◆ Required action
Look at each line below and tally those holding "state"; answer with that figure and nothing else.

((

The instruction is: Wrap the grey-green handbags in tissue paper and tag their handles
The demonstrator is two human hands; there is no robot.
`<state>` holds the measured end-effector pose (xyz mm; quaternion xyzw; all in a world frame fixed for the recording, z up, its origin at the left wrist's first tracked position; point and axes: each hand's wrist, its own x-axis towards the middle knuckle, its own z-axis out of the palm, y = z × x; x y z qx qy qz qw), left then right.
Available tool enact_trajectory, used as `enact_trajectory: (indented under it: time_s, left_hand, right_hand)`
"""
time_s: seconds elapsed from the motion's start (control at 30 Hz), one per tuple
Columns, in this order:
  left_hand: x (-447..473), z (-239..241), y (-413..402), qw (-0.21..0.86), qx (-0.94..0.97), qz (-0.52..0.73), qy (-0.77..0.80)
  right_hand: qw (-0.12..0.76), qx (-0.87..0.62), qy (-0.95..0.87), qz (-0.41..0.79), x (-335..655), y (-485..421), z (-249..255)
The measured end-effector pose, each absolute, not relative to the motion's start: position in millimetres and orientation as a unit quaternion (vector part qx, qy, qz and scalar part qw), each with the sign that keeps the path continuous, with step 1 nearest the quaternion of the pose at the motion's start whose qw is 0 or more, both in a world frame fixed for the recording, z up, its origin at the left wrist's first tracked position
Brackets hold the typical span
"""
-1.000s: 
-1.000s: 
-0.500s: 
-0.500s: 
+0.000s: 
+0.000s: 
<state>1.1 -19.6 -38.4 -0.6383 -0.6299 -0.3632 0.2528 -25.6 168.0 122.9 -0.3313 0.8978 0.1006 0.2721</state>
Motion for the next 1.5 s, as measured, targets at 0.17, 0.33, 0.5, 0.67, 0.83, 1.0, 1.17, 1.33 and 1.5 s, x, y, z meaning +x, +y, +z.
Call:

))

◆ Reply to the exercise
2